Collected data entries
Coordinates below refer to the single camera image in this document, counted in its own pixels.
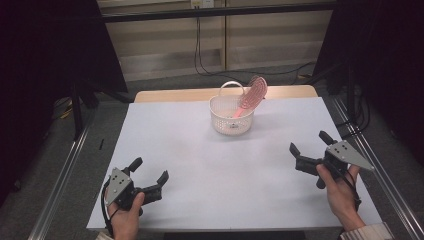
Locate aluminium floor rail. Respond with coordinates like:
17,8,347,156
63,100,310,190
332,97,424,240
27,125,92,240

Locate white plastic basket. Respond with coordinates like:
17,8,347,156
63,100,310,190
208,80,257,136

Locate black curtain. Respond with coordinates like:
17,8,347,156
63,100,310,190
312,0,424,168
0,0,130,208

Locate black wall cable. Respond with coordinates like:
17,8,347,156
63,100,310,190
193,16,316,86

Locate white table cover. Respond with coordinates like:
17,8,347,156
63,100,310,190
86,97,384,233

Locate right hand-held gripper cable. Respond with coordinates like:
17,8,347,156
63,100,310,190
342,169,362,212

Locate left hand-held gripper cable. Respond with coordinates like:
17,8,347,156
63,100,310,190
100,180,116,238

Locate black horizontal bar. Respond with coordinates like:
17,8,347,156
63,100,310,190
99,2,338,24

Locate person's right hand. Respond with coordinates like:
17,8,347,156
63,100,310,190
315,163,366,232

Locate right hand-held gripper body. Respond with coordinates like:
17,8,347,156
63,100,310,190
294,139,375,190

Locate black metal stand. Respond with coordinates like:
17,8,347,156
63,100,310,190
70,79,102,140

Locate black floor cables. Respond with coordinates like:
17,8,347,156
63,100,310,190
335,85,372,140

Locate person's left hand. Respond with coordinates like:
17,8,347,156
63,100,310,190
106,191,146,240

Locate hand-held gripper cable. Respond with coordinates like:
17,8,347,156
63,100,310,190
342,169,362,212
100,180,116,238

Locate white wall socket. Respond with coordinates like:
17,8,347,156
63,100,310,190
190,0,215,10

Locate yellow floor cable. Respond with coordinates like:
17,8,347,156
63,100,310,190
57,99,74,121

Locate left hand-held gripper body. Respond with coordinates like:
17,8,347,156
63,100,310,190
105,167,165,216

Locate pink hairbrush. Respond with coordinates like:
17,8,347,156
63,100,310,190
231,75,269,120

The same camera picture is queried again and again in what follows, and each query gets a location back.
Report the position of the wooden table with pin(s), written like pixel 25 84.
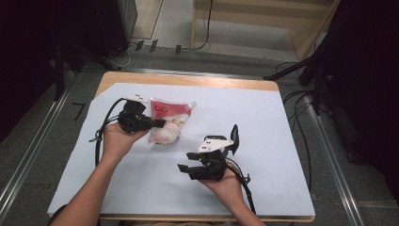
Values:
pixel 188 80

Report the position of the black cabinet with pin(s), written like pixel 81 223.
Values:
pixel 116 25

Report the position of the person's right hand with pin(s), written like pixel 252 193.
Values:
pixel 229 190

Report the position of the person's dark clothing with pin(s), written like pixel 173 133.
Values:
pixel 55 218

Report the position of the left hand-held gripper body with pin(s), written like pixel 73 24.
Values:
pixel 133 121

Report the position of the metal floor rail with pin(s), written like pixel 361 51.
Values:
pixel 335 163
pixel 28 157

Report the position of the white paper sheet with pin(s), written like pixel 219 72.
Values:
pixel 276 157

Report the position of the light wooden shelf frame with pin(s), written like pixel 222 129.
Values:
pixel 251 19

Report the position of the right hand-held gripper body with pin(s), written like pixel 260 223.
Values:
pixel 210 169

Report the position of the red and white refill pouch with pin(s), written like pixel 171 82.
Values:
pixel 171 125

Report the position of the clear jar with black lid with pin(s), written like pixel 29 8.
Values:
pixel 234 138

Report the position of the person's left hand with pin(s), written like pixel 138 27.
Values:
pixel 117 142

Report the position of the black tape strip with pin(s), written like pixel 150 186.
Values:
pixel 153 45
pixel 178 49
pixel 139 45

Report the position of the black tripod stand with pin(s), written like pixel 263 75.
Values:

Task to complete: Return the total of lines in these records that hold "metal", without any other words.

Solution to this task: 2